Cosa ricorda del salvataggio della notte del 18 dicembre 2022?
«Mi ricordo l’emozione quando abbiamo visto la nave, quando abbiamo capito di avercela fatta e la faccia delle persone che mi hanno salvato. E mi ricordo che mentre ero ancora sul Rhib – il gommone con cui si si avvicina alle barche in difficoltà da soccorrere – ho perso conoscenza per alcuni minuti a causa dei fumi di carburante che avevo respirato sul barchino in cui insieme a me erano stipate decine e decine di persone. Poi una volta a bordo della Life Support mi sono finalmente sentito al sicuro e per la prima volta dopo molto tempo ho incontrato persone che si sono prese cura di me, senza chiedere nulla in cambio».
Cosa l’ha spinta a partire?
«Avevo tanti problemi in famiglia e anche la povertà si faceva sentire, inoltre pensavo che se fossi riuscito ad arrivare in Europa sarebbe stato più facile realizzare il mio sogno di giocare a calcio in Serie A e riuscire così ad aiutare la mia famiglia».
Prima di arrivare a imbarcarsi ha superato di tutto. Che immagine le è rimasta in mente del suo viaggio?
«Quando ero in prigione ho visto persone morire accanto a me, persone che avevo conosciuto. Sia loro che alcune delle persone conosciute e sparite durante il viaggio sono rimaste impresse nella mia mente, penso ancora a loro. So che avrei potuto essere al loro posto».

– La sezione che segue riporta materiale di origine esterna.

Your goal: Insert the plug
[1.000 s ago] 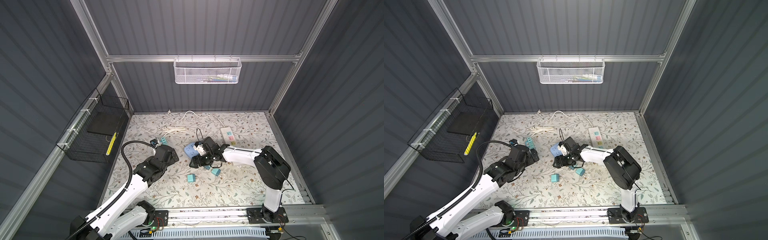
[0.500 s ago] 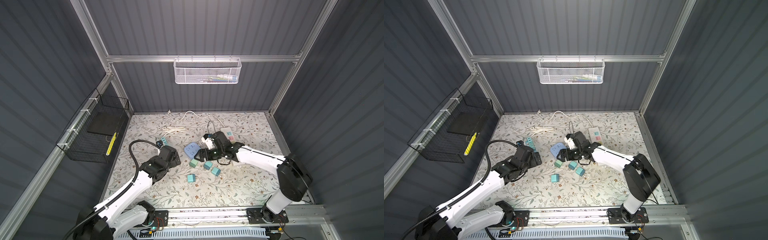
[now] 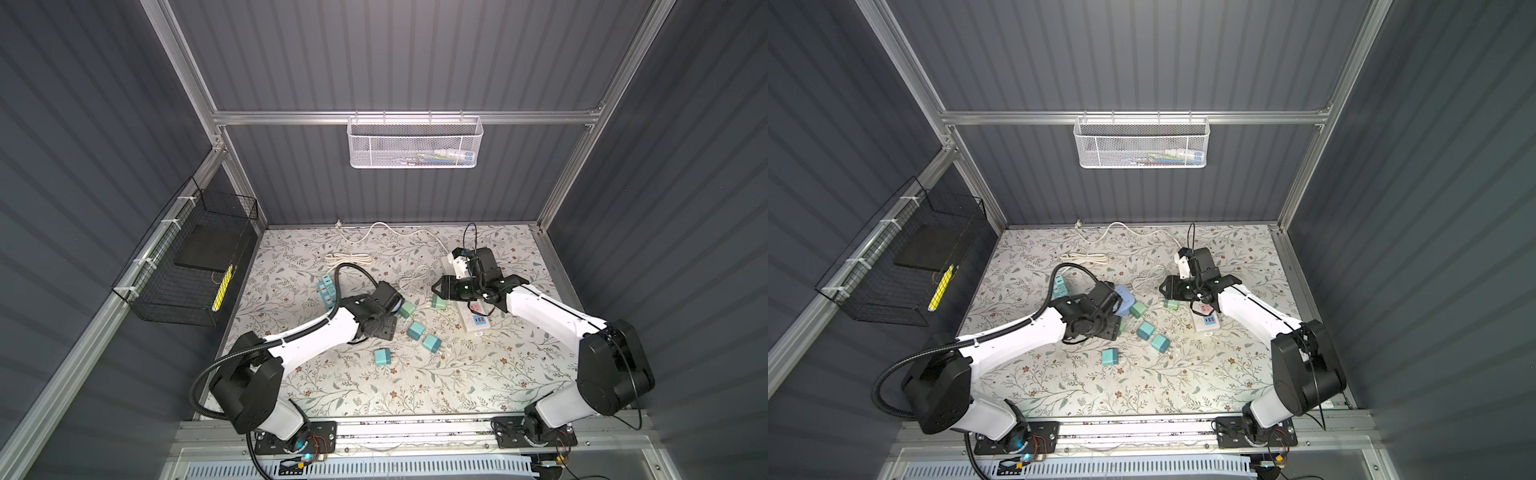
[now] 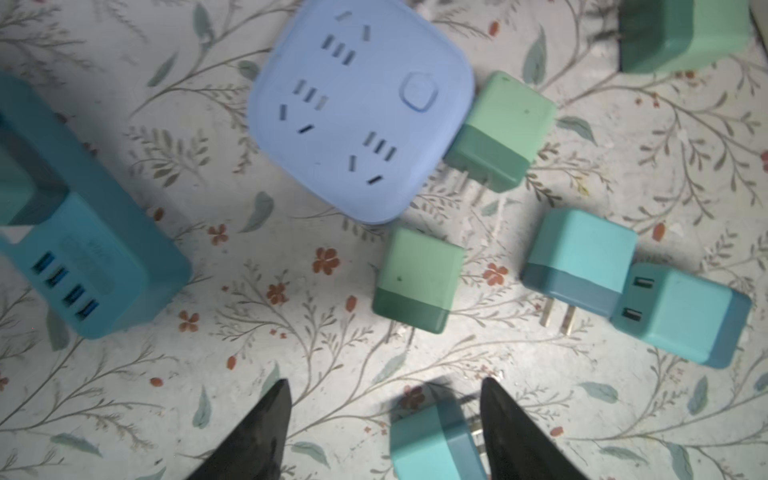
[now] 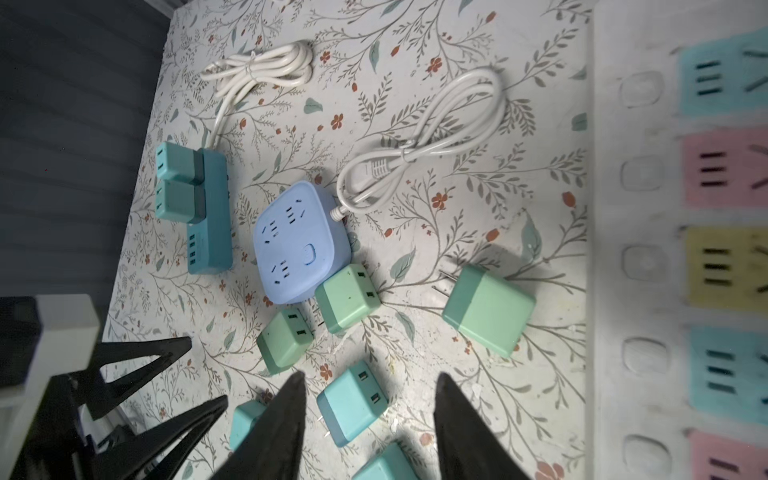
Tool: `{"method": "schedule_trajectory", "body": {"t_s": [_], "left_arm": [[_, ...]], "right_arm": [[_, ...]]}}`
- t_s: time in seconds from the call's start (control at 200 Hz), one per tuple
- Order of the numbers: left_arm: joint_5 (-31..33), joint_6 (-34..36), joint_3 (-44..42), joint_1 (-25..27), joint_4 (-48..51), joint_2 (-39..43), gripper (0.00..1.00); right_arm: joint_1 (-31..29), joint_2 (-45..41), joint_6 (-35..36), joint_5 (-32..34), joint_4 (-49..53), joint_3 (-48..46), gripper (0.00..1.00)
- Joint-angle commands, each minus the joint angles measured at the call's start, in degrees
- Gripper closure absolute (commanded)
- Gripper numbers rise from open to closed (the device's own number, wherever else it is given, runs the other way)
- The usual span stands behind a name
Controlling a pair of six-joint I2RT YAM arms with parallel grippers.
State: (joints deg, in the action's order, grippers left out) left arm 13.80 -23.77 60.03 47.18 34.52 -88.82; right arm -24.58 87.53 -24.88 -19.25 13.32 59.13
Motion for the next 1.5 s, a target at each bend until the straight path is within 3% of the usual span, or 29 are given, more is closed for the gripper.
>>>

Che rapporto haioggi con il Mali?
«Ho un buon rapporto con il Mali, un giorno vorrei tornare nel mio Paese e magari giocare lì con la Nazionale. Mi piacerebbe davvero tanto, anche questo fa parte del mio sogno».
Il calcio cosa rappresentava per lei quando eri in Mali?
«Già da quando ero piccolo il calcio per me rappresentava un grande sogno. Ora lo sento in modo ancora più intenso, il calcio per significa passione, sogno. Ma non solo. Il calcio mi ha aiutato tanto, anche nell’educazione. Posso dire che alcune delle cose che mi ha insegnato il calcio, i miei genitori non me le avevano insegnate. Penso alla disciplina, alle regole, alla costanza, all’impegno e a tante altre cose. Il calcio è tutto, è la mia vita e senza questo sport oggi sarei una persona diversa».